Pensioned Off?

Until 1954 clergy pensions were provided from a separate fund financed by contributions from the clergy together with grants from the Church Commissioners and the Church Assembly. The assets of this fund were then transferred to the Church Commissioners who took on the responsibility of meeting the whole cost of provision of pension benefits from their investment income.

The annual cost of pension benefits has risen steadily over the years. In 1954 it amounted to a mere 7% of the Commissioners’ income, though this cost had risen to 24% by 1980 when a policy to improve pensions was approved by the General Synod. Expressed as ‘three aspirations’ which were fully achieved in 1990, it provided a full service pension equal to two-thirds of the previous year’s National Minimum Stipend for incumbents, a widow’s pension equal to two-thirds of the clergy pension and a retirement lump sum equal to three times the pension at retirement. Annual expenditure on pensions by then had risen to 35% of the Commissioners’ income (which had itself increased sharply over this period) reflecting increases in pensioner numbers, improvements in pension benefits and the impact of stipend increases. These factors have continued to affect costs and, coupled with the impact on the Commissioners’ resources of the poor performance of the property portfolio in the early 1990s, resulted in pensions absorbing over 50% of the Commissioners’ 1994 income.

The Lambeth Group, which was asked by the Archbishop of Canterbury in 1992 to report on the Commissioners’ borrowings and asset management, sought advice about the Commissioners’ pension liabilities from Bacon and Woodrow, a leading firm of consulting actuaries, who expressed the view that pension outgo would continue to rise as a percentage of investment income to about 57% by 2000, to 90% by 2010 and could rise further thereafter if no steps were taken to change the present arrangements.

Watsons (another leading firm of consulting actuaries who were appointed by the Commissioners to provide independent advice about their liabilities and investment strategy) in their Report of July 1994 confirmed Bacon and Woodrow’s advice that on realistic assumptions pensions would, over the medium term, gradually absorb all the Commissioners’ income if the current arrangements continued unaltered. This would mean that discretionary support for poorer dioceses would have to be extinguished altogether in fifteen years’ time and other non-pension expenditure thereafter.

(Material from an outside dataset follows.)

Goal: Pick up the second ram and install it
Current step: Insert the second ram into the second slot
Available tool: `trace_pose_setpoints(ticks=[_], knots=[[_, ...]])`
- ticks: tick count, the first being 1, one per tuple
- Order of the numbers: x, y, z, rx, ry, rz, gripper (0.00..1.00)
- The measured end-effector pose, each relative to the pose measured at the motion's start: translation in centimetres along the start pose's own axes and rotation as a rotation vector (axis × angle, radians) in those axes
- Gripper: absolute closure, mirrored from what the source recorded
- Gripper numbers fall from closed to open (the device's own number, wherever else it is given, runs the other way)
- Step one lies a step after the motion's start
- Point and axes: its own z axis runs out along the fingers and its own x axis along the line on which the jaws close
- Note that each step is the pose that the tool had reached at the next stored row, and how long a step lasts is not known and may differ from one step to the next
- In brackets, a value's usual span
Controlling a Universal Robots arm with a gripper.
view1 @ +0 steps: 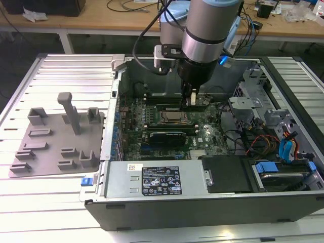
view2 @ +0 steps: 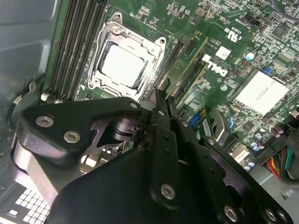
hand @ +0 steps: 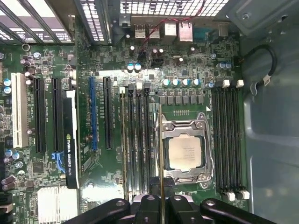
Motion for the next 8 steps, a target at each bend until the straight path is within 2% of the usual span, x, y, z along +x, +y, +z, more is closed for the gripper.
trace_pose_setpoints(ticks=[8], knots=[[0.13, -0.03, 1.05, -0.0002, 0.0, 0.0, 0.89]])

Early corrective action was essential and the Commissioners, the Pensions Board and the Central Board of Finance worked together closely to evolve a common central understanding of what needed to be done. Regular consultations were also held with the House of Bishops and with the Chairmen and Secretaries of Diocesan Boards of Finance. Following these discussions a debate took place in General Synod in July 1995 when five key principles were approved as the ‘indispensable foundations of the proposed new arrangements’:

1 Recognition that the current arrangements for meeting the overall costs of ministry are not sustainable and that the base of financial support for the Church’s ministry must be widened and enlarged through increased giving and other means.

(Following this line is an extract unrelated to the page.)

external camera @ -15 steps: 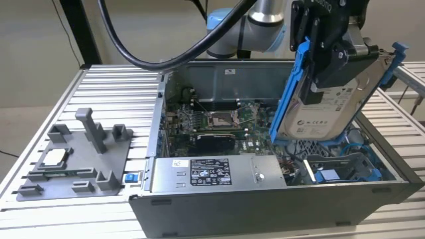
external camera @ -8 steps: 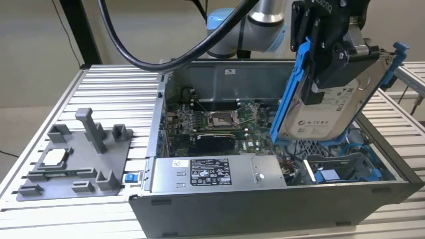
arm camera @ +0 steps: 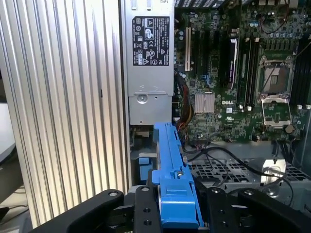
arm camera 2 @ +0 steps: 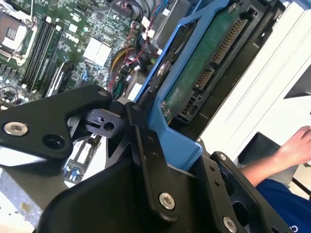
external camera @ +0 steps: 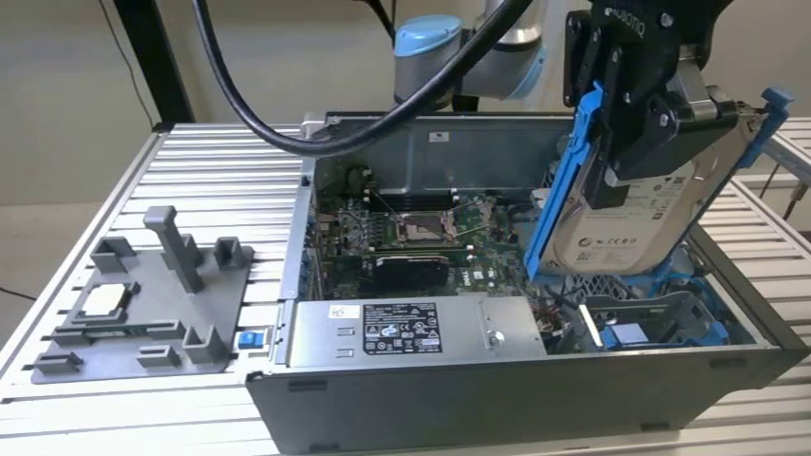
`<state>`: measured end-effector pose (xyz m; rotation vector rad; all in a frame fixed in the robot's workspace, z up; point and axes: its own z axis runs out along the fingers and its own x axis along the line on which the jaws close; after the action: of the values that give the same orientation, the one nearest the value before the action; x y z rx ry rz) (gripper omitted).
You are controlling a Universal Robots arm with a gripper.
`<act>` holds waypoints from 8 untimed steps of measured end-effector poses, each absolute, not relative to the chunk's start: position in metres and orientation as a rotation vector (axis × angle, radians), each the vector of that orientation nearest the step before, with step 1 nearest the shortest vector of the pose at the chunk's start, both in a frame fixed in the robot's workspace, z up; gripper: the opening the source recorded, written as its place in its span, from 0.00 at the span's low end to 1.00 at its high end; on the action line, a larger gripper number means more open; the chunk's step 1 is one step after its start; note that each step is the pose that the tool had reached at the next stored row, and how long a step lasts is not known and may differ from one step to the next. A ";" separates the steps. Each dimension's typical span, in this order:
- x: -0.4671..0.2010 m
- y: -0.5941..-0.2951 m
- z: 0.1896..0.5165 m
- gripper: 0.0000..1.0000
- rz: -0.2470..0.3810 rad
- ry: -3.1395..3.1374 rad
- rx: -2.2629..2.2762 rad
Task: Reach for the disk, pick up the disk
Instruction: 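Pick up the disk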
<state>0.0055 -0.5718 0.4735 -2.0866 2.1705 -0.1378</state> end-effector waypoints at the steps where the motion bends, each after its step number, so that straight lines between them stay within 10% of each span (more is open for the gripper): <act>1: 0.007 -0.572 0.473 0.00 -0.138 2.171 -2.086; 8: 0.029 -0.572 0.470 0.00 -0.138 2.173 -2.084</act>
<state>0.0293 -0.5723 0.4703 -2.0838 2.1732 -0.1382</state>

2 Confirmation by the Commissioners of their continuing commitment to meet their existing liability for past service including pension increments.

3 Pension contributions for future service to be raised from dioceses (through funds raised from parishes) ……… and invested in a separate fund.

4 Transitional provisions to phase in the impact of pension contributions on dioceses and parishes.

5 The introduction of legislation to empower the Commissioners to use capital for pension purposes.

As the next stage draft proposals for enabling legislation will be accompanied by reports to General Synod. As part of the overall process, a review of pension benefits is being conducted by the Pensions Board which will be making a report to Synod. Further consideration is also being given to the precise method by which the Commissioners will discharge their liability for past service benefits. It is intended that everything should be in place for the new financing arrangements to commence in 1998.

There is a misconception that actuarial consultants determine benefit levels, or for that matter the ultimate costs of the package chosen, but this is not the case. When determining rates of contributions actuaries make a number of financial and demographic assumptions which are regarded as realistic taken as a whole in the expectation that fluctuations in some of the factors will tend to balance each other out in the long run. An overall aim is normally for the rate of contribution – generally expressed as a percentage of the total pensionable pay-roll of scheme members – to be kept as stable as possible. Progress is monitored by carrying out triennial reviews both of the current position and the assumptions about the future.

Finally let me express a personal view that while the requirement for dioceses to make pension contributions will inevitably increase overall diocesan expenditure, these increased outgoings must be matched by increased levels of giving from ourselves. It would be very serious indeed if giving levels were to fall short because Church leaders were unable to sustain the confidence lay people have in the Church of England and the message it is committed to proclaim.

Trevor Stevenson is a member of the Pensions Board and has recently been elected to the General Synod’s Standing Committee.